Schmitt has some idea of how he’d eventually make money, by charging artists and designers who want their shoes made a print fee. The profit in this scenario would be split between the creators, at 70 percent, and Zellerfeld, at 30 percent. But Schmitt also admits that even he isn’t certain what the business will eventually look like.

“We are running an experiment here,” he says. “We don’t know what the final business model will be. It might be like an AWS, where we just fulfill orders for brands and designers and customers don’t see us—might be. However, what we are currently testing is more like an app store model.”

Zellerfeld is still figuring out exactly what it wants to be. And the sneakers that it’s actually made are few. Aside from Preston’s, it’s produced concept car-style designs for brands like KidSuper, but none of its other shoes have come close to a retail release.

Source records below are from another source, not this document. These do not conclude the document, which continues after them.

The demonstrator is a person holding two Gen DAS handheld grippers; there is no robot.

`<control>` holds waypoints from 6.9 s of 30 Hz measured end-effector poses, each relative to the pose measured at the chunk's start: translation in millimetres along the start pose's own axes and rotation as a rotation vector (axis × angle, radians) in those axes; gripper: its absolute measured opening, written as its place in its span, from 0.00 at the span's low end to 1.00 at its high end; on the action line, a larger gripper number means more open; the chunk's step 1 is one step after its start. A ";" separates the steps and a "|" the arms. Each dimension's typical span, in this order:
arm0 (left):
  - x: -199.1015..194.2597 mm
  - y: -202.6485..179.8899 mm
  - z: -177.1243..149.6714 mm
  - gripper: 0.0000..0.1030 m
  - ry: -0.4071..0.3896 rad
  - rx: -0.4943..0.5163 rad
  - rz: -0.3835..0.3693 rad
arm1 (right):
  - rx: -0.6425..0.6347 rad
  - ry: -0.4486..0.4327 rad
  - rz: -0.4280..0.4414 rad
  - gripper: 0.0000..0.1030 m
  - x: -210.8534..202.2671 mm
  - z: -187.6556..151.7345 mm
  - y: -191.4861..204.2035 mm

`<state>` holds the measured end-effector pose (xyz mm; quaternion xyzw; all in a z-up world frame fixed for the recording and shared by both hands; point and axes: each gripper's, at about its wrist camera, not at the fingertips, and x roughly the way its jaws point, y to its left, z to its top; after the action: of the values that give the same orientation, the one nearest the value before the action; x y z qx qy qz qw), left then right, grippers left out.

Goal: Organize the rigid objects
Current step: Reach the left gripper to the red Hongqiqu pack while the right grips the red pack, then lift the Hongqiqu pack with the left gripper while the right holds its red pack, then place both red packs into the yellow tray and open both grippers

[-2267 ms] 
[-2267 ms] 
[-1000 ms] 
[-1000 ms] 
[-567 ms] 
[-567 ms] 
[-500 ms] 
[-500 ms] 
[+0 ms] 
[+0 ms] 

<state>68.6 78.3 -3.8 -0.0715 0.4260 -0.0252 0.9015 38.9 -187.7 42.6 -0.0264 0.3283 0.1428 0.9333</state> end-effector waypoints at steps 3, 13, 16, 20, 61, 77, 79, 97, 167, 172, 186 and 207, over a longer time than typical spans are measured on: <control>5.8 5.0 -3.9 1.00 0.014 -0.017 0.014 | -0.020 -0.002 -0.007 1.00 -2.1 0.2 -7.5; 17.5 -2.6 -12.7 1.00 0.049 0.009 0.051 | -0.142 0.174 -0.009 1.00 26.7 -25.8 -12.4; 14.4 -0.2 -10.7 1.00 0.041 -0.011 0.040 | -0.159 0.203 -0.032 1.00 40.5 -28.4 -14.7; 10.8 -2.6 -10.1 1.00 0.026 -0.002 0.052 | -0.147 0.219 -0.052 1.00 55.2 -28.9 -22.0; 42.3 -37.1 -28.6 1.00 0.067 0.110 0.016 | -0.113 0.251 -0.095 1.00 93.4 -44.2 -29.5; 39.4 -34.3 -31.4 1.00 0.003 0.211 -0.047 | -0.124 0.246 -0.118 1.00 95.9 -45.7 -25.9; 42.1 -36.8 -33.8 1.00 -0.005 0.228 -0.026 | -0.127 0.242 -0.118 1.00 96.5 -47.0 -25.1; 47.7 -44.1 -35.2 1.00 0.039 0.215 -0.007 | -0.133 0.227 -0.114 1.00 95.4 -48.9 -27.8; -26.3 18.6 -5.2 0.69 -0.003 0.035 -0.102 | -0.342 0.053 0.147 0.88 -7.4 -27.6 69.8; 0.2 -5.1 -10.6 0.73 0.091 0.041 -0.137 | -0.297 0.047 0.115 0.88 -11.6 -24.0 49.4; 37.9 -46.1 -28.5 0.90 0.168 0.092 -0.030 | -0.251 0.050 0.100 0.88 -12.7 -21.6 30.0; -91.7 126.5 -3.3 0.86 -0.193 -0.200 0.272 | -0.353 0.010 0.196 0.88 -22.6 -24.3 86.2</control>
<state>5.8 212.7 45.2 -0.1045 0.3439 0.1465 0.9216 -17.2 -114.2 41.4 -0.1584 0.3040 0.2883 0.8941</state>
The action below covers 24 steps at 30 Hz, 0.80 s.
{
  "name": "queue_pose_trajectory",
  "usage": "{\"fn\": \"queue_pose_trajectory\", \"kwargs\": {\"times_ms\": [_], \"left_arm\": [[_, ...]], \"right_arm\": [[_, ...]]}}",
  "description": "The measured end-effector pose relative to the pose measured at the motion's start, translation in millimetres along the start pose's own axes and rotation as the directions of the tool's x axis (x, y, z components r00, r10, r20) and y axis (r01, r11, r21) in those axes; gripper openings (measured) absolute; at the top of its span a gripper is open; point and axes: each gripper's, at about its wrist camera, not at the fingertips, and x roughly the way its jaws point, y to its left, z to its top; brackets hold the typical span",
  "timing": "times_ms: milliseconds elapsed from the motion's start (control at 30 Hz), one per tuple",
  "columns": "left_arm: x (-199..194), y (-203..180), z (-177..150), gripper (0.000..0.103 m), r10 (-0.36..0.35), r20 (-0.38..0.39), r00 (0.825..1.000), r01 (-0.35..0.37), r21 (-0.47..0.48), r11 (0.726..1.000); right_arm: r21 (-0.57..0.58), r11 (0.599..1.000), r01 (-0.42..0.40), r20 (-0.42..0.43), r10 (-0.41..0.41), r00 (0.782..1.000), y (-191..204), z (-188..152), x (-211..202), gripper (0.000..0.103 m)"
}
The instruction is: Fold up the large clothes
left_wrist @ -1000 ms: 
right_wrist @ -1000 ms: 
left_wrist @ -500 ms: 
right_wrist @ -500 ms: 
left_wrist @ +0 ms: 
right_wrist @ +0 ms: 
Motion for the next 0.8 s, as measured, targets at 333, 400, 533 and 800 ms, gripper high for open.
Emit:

This beta stage of the company has involved 3D-printed versions of existing sneaker icons. According to Preston, he and Schmitt tried printing shoes like the Air Jordan 4 and the Nike Air Force 1 just to see how they’d look when rendered by Zellerfeld’s printers. The results felt anachronistic and inappropriate, says Preston.

“When you started to look at very vintage styles that were built around this lacing system,” he says, “when you start to kind of modernize them for 3D printing, they look kinda weird.”

There are pieces, panels, and materials from retro sneakers like the Jordan 4 and the Air Force 1—both sneakers from the ’80s—that don’t read right when etched out as a singular chunk of material. Zellerfeld’s monotone shoes that have been shown to the public so far can’t contain the same verve as the varied color stories injected into more traditional sneakers. But Schmitt says that’s coming. Along with more colorful shoes, he says Zellerfeld is working on creating multiple materials from one.

3D Printed Sneakers TPU Material

By treating the TPU that its sneakers are made of, the company can create the sense of different materials—glossy parts, mesh-like parts, stretchy sock sections. This could be key in helping Zellerfed make real performance shoes, which it’s currently lacking.

Schmitt does play tennis in a 3D-printed pair of Zellerfeld shoes but that’s due more to founder’s zeal than any measurable athletic benefits the sneakers provide the wearer. He’s not afraid to make another bold prediction here, though, about the athletes who will soon wear the shoes.

“I’m pretty confident actually that in like, a few years’ time people will win the Olympics in our shoes,” he says. “Because they will be customized to them.”

Zellerfeld 3D Printed Shoes On Feet

These custom shoes could be printed differently for every member on a team. The players on offense and defense would have sneakers finely tuned to satisfy their needs on the field. Their sizes would be personal to them and not summed up in a singular number, defined instead by a digital scan of their feet. (Zellerfeld already has an app that can do this, blasting 30,000 points of light at one’s feet to make a shoe tailored to them.) These hypothetical shoes could even be made by a kid with a laptop rather than a brand with billion-dollar budgets.

“If it was owned by bigger companies, they would have a different vision for it,” Schmitt says of Zellerfeld. “Our vision really is to be, in a sense, to be the manufacturing platform for everyone.”

He seems uncertain for now if he’s interested in merely disrupting traditional systems of footwear production or totally destroying them. Schmitt says he doesn’t want to render extinct sneakers like retro Jordans, which can continue to exist in the world he’s imagining through his company. They will be, he predicts, like the Porsche 911, a machine once technologically advanced and still aesthetically valuable, to his Tesla, the vehicle of the future.

In another version of his plan, 3D-printed sneakers like his are an evolutionary step forward that will push everything in the past into obsolescence. He likens this progression to the slow embrace of athletic footwear over traditional shoes that’s transpired in the past 40 years.

“The whole society, almost, switched to sneakers because they are more comfortable, let’s be honest,” Schmitt says. “I believe the same will happen now with custom shoes.”